- [WORK ORDER] Copy all records exactly; omit pictures.

** INPUT FOR THIS TASK follows **

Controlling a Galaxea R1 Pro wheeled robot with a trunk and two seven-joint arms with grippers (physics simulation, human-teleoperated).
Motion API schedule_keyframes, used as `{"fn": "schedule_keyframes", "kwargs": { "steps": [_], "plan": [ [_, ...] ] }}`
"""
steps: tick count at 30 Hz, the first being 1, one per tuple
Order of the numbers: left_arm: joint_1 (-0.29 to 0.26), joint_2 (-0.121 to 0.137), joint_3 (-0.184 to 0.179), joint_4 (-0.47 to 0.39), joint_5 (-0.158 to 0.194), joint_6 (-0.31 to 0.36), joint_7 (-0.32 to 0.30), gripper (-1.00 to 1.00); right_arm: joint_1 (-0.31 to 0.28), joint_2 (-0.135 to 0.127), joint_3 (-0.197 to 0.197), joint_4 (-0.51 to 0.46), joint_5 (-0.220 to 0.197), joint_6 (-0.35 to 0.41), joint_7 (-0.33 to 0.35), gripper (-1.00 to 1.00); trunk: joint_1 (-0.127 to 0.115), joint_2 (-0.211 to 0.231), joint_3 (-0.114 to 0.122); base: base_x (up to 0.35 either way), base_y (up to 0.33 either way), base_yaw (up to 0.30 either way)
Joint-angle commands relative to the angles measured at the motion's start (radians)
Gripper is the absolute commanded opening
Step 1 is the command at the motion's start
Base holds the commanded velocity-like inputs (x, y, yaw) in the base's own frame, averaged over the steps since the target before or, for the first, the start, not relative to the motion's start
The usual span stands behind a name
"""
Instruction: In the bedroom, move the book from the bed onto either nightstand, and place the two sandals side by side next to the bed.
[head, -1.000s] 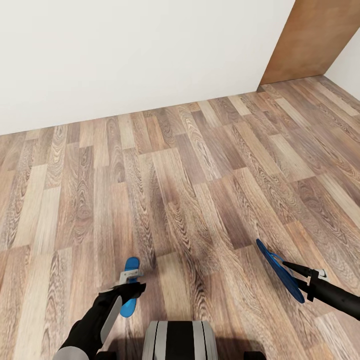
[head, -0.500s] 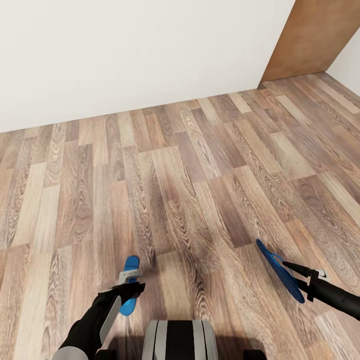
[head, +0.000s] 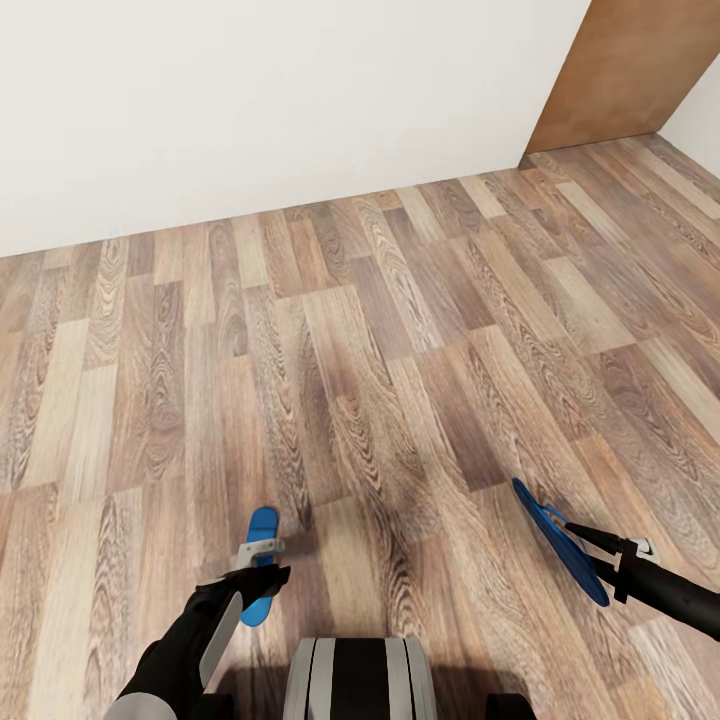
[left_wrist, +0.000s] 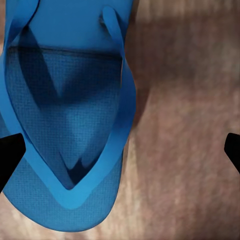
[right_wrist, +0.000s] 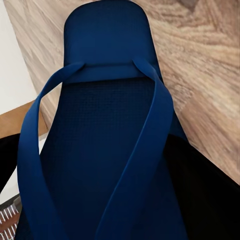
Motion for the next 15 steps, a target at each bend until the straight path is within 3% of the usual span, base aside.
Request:
{"fn": "schedule_keyframes", "kwargs": {
  "steps": [1, 9, 15],
  "plan": [
    [0.0, 0.0, 0.002, -0.001, 0.01, 0.006, 0.003, 1.0, 0.0, 0.0, -0.001, 0.0, 0.001, 0.004, 0.002, -1.0, 0.0, 0.0, -0.001, 0.0, 0.018, 0.0],
    [0.0, 0.0, 0.002, -0.001, 0.011, 0.006, 0.003, 1.0, 0.0, 0.001, -0.001, 0.0, 0.001, 0.004, 0.003, -1.0, 0.0, 0.0, -0.001, 0.0, 0.12, 0.0],
    [0.0, 0.0, 0.002, -0.002, 0.01, 0.006, 0.004, 1.0, 0.0, 0.0, -0.001, 0.0, 0.001, 0.004, 0.002, -1.0, 0.0, 0.0, -0.001, 0.0, 0.026, 0.0]
  ]
}}
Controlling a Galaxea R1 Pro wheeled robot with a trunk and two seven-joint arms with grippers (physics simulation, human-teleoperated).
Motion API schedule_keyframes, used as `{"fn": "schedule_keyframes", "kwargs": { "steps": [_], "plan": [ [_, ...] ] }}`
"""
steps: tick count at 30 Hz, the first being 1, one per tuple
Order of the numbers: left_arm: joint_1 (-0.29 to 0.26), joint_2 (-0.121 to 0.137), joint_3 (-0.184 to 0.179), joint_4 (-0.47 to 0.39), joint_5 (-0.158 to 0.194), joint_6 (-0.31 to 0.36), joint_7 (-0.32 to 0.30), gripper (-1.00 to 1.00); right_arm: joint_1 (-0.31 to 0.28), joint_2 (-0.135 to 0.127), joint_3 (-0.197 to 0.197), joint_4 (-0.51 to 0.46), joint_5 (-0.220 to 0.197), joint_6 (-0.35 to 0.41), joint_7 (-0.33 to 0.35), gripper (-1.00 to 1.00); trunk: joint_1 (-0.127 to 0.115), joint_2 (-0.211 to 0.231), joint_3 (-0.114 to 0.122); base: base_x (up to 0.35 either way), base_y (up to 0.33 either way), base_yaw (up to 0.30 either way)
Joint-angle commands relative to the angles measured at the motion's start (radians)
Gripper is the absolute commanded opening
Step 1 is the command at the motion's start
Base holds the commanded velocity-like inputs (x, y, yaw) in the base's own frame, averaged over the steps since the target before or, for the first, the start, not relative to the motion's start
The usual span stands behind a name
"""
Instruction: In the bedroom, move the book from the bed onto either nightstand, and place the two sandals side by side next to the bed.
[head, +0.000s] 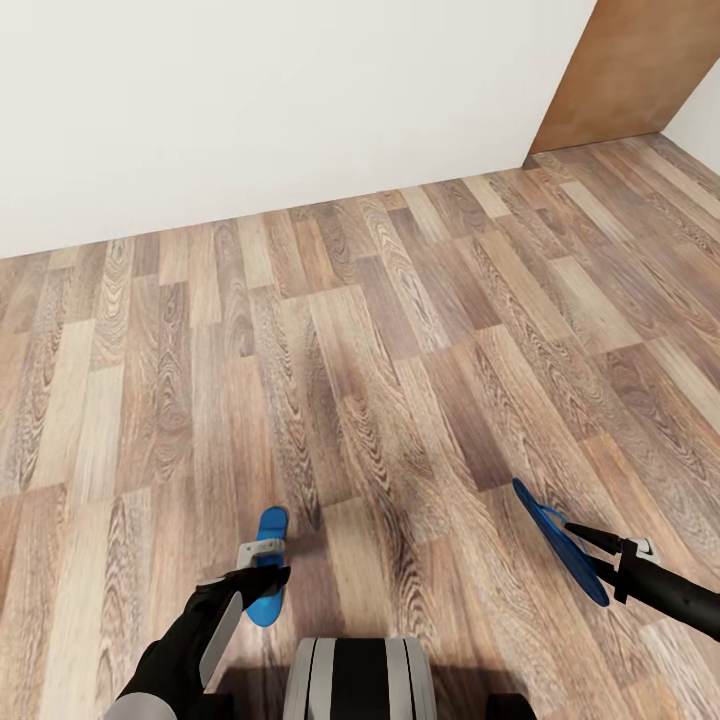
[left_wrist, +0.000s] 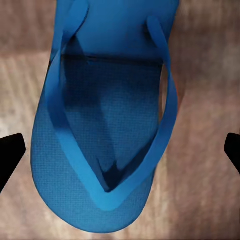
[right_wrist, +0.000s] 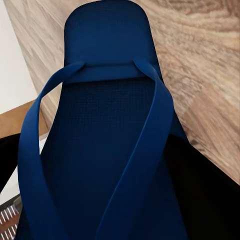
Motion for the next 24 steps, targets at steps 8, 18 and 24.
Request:
{"fn": "schedule_keyframes", "kwargs": {
  "steps": [8, 18, 24],
  "plan": [
    [0.0, -0.001, -0.001, -0.001, 0.008, 0.004, 0.003, 1.0, 0.0, 0.001, -0.001, 0.0, 0.001, 0.004, 0.002, -1.0, 0.0, 0.0, -0.001, 0.139, 0.001, 0.0],
    [0.0, -0.001, 0.001, -0.001, 0.009, 0.004, 0.003, 1.0, 0.0, 0.001, -0.002, 0.0, 0.001, 0.004, 0.002, -1.0, 0.0, 0.0, -0.001, 0.031, 0.0, 0.0],
    [0.0, -0.001, 0.001, -0.001, 0.01, 0.004, 0.003, 1.0, 0.0, 0.001, -0.001, 0.0, 0.001, 0.004, 0.002, -1.0, 0.0, 0.0, -0.001, 0.0, 0.0, 0.0]
  ]
}}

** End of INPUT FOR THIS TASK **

- [ANSWER BOX]
Controlling a Galaxea R1 Pro wheeled robot with a trunk and two seven-joint arms with grippers (physics simulation, human-teleoperated).
Motion API schedule_keyframes, used as `{"fn": "schedule_keyframes", "kwargs": { "steps": [_], "plan": [ [_, ...] ] }}`
"""
steps: tick count at 30 Hz, the first being 1, one per tuple
Order of the numbers: left_arm: joint_1 (-0.29 to 0.26), joint_2 (-0.121 to 0.137), joint_3 (-0.184 to 0.179), joint_4 (-0.47 to 0.39), joint_5 (-0.158 to 0.194), joint_6 (-0.31 to 0.36), joint_7 (-0.32 to 0.30), gripper (-1.00 to 1.00); right_arm: joint_1 (-0.31 to 0.28), joint_2 (-0.135 to 0.127), joint_3 (-0.197 to 0.197), joint_4 (-0.51 to 0.46), joint_5 (-0.220 to 0.197), joint_6 (-0.35 to 0.41), joint_7 (-0.33 to 0.35), gripper (-1.00 to 1.00); trunk: joint_1 (-0.127 to 0.115), joint_2 (-0.211 to 0.231), joint_3 (-0.114 to 0.122); base: base_x (up to 0.35 either way), base_y (up to 0.33 either way), base_yaw (up to 0.30 either way)
Joint-angle commands relative to the angles measured at the motion's start (radians)
Gripper is the absolute commanded opening
Step 1 is the command at the motion's start
Base holds the commanded velocity-like inputs (x, y, yaw) in the base's own frame, averaged over the steps since the target before or, for the first, the start, not relative to the motion's start
The usual span stands behind a name
"""
Instruction: In the bedroom, move the book from the bed onto either nightstand, and place the two sandals side by side next to the bed.
[head, -1.000s] 
[head, -0.500s] 
[head, +0.000s] 
[left_wrist, +0.000s] 
[right_wrist, +0.000s] 
Motion for the next 15 steps, a target at each bend until the straight path is within 3% of the usual span, base aside.
Request:
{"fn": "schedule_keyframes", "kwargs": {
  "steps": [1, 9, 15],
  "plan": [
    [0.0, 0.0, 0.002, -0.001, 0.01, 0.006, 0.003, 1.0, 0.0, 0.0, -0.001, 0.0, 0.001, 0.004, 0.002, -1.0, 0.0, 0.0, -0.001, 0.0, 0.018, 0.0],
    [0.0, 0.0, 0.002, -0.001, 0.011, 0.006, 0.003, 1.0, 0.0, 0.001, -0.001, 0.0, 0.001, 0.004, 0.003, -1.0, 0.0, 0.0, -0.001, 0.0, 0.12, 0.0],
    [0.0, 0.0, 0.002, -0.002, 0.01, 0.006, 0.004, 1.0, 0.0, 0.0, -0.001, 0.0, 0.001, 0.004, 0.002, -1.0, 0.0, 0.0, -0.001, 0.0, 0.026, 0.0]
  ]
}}
Controlling a Galaxea R1 Pro wheeled robot with a trunk and two seven-joint arms with grippers (physics simulation, human-teleoperated).
Motion API schedule_keyframes, used as `{"fn": "schedule_keyframes", "kwargs": { "steps": [_], "plan": [ [_, ...] ] }}`
"""
steps: tick count at 30 Hz, the first being 1, one per tuple
Order of the numbers: left_arm: joint_1 (-0.29 to 0.26), joint_2 (-0.121 to 0.137), joint_3 (-0.184 to 0.179), joint_4 (-0.47 to 0.39), joint_5 (-0.158 to 0.194), joint_6 (-0.31 to 0.36), joint_7 (-0.32 to 0.30), gripper (-1.00 to 1.00); right_arm: joint_1 (-0.31 to 0.28), joint_2 (-0.135 to 0.127), joint_3 (-0.197 to 0.197), joint_4 (-0.51 to 0.46), joint_5 (-0.220 to 0.197), joint_6 (-0.35 to 0.41), joint_7 (-0.33 to 0.35), gripper (-1.00 to 1.00); trunk: joint_1 (-0.127 to 0.115), joint_2 (-0.211 to 0.231), joint_3 (-0.114 to 0.122); base: base_x (up to 0.35 either way), base_y (up to 0.33 either way), base_yaw (up to 0.30 either way)
Joint-angle commands relative to the angles measured at the motion's start (radians)
Gripper is the absolute commanded opening
Step 1 is the command at the motion's start
Base holds the commanded velocity-like inputs (x, y, yaw) in the base's own frame, averaged over the steps since the target before or, for the first, the start, not relative to the motion's start
The usual span stands behind a name
"""
Instruction: In the bedroom, move the book from the bed onto either nightstand, and place the two sandals side by side next to the bed.
[head, +0.000s] 
[left_wrist, +0.000s] 
[right_wrist, +0.000s] 
Motion for the next 24 steps, targets at steps 8, 18 and 24.
Request:
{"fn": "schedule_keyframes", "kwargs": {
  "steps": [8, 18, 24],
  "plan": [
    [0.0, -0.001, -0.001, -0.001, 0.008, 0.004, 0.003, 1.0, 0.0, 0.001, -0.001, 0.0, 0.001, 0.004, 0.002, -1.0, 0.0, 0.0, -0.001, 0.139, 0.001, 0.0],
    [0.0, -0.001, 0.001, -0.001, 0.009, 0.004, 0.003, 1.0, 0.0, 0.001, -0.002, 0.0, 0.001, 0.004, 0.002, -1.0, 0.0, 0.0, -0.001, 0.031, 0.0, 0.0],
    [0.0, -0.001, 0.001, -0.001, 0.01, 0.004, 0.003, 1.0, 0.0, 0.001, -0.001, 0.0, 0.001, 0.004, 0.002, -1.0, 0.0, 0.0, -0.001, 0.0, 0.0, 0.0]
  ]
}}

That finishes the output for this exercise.